• Problem requirements
How do the lines below between the ones holding "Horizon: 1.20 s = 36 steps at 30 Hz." and "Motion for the", inclusive, read? Give them again exactly, with no other lines.

• Given material
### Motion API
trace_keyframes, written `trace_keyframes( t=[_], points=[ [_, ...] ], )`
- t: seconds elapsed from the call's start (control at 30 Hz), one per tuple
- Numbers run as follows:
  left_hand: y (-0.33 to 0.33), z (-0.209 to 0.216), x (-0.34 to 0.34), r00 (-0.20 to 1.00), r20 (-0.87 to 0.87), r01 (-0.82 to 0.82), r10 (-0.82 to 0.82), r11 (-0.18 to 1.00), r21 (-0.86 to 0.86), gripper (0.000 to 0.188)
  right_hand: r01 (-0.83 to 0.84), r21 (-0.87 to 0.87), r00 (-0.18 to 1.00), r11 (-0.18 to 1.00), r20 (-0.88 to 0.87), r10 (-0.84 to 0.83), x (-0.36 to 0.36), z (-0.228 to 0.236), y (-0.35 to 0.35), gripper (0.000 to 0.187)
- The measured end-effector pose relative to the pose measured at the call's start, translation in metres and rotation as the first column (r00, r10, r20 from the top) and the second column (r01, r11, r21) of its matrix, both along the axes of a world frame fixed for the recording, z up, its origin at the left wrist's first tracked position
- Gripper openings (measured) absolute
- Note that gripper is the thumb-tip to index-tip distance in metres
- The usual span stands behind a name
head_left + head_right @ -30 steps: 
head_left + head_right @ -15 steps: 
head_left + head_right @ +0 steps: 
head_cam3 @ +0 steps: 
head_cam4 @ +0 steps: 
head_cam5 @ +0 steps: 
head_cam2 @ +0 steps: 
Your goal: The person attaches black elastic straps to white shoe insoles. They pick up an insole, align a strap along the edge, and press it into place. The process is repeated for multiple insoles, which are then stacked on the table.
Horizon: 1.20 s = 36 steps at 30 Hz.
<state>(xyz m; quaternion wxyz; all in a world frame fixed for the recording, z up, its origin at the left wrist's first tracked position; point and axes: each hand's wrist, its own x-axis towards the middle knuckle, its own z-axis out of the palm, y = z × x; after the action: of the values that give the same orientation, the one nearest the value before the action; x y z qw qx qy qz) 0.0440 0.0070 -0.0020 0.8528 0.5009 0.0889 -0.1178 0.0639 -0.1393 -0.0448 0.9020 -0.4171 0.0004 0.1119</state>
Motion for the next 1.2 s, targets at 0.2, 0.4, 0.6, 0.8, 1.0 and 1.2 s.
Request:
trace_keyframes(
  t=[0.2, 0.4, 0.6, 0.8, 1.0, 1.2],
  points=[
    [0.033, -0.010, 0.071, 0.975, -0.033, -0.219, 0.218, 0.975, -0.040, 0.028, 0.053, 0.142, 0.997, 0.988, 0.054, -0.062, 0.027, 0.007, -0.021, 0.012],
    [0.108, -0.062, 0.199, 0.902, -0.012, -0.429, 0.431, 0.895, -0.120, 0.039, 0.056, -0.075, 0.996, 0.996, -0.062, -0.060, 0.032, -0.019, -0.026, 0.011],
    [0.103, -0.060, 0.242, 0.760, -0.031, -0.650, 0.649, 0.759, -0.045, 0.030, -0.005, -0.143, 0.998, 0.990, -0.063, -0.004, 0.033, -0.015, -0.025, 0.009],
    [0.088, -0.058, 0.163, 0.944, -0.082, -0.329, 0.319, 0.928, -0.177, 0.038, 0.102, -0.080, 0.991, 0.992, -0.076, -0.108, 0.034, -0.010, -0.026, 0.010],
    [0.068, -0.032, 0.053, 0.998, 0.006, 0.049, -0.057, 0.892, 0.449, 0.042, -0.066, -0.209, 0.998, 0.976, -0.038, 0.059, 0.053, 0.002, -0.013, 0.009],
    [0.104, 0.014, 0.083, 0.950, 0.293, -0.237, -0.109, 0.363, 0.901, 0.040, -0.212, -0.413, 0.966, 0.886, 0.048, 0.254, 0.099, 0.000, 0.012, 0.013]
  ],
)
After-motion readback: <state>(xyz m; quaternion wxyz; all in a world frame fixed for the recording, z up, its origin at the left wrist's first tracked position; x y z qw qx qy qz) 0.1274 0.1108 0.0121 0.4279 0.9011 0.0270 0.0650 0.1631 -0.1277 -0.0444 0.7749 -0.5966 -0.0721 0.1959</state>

• Reply to the exercise
Horizon: 1.20 s = 36 steps at 30 Hz.
<state>(xyz m; quaternion wxyz; all in a world frame fixed for the recording, z up, its origin at the left wrist's first tracked position; point and axes: each hand's wrist, its own x-axis towards the middle knuckle, its own z-axis out of the palm, y = z × x; after the action: of the values that give the same orientation, the one nearest the value before the action; x y z qw qx qy qz) 0.0440 0.0070 -0.0020 0.8528 0.5009 0.0889 -0.1178 0.0639 -0.1393 -0.0448 0.9020 -0.4171 0.0004 0.1119</state>
Motion for the next 1.2 s, targets at 0.2, 0.4, 0.6, 0.8, 1.0 and 1.2 s.

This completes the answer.